CagA translocation and IL-8 induction. (A) Western blots of AGS cells infected with the indicated strains and probed with PY99 to detect phosphorylated CagA and anti-CagA to detect total CagA. The 26695 WT strain and 26695 ∆cag PAI mutant are included for comparison. (B) Induction of IL-8 production by AGS cells following infection with the indicated strains. The y-axis shows IL-8 concentrations in supernatants from AGS cells. WT 26695, 26695 ∆cag PAI mutant, and WT G27 were included for comparison. Statistical significance was analyzed by comparing each group to WT USU101 using a one-way analysis of variance with a Dunnett’s multiple test correction; significant differences are noted on the graph. (cagA^R = cagA restorant strain; vacA^R = vacA restorant strain) (*P < 0.05; ****P < 0.0001).

Fig 4

Colonization levels of USU101 and isogenic strains. Colonization levels (CFU/g stomach tissue) for the indicated strains are plotted at the indicated timepoints post-infection. Each point indicates the colonization level of an individual gerbil, and the bars indicate the mean for the animals in the group at each timepoint. The dashed line demarcates the limit of detection (LOD) of 10–15 CFU, and non-colonized gerbils are plotted at the LOD. Statistical significance at each timepoint relative to the USU101 WT colonization level at the same timepoint was assessed using the Kruskal–Wallis test with Dunn’s correction for multiple comparisons.
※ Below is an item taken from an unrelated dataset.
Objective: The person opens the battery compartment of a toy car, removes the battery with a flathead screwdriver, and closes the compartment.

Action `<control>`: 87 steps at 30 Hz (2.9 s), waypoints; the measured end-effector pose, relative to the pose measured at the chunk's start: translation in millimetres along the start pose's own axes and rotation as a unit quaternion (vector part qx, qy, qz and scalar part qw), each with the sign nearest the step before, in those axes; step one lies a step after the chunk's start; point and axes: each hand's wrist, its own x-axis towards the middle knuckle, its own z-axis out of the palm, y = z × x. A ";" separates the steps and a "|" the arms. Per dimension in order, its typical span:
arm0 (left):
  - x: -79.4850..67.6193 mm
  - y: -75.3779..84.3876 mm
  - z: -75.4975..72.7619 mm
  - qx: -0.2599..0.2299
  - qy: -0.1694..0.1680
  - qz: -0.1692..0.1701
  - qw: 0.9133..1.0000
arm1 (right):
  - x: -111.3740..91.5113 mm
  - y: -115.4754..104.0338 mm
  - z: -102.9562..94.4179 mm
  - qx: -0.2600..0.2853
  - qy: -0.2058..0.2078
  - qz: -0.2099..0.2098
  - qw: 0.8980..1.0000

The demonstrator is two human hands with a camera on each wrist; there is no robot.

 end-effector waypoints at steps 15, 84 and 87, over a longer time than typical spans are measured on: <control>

Significant differences are indicated as follows: * P < 0.05, ** P < 0.01, *** P ≤ 0.001.

Fig 5

Inflammation scores. Inflammation scores were generated by combining the scores obtained from the antrum and corpus and are plotted for the indicated strains at each of the noted timepoints post-infection. Each point indicates the combined inflammation score for an individual gerbil, and the bars indicate the mean for the animals in the group at each timepoint. A two-way analysis of variance with multiple comparisons was performed to identify statistically significant differences between groups. (**P < 0.01; ****P < 0.0001).

Fig 6

Gastric pathology determination. (A) Percent of gerbils (n = 10) displaying the indicated gastric histologic diagnoses for each strain at three timepoints post-infection. (B) Representative images of stomach tissue stained with hematoxylin and eosin for each strain at 3 months post-infection. All images were taken at 100× magnification.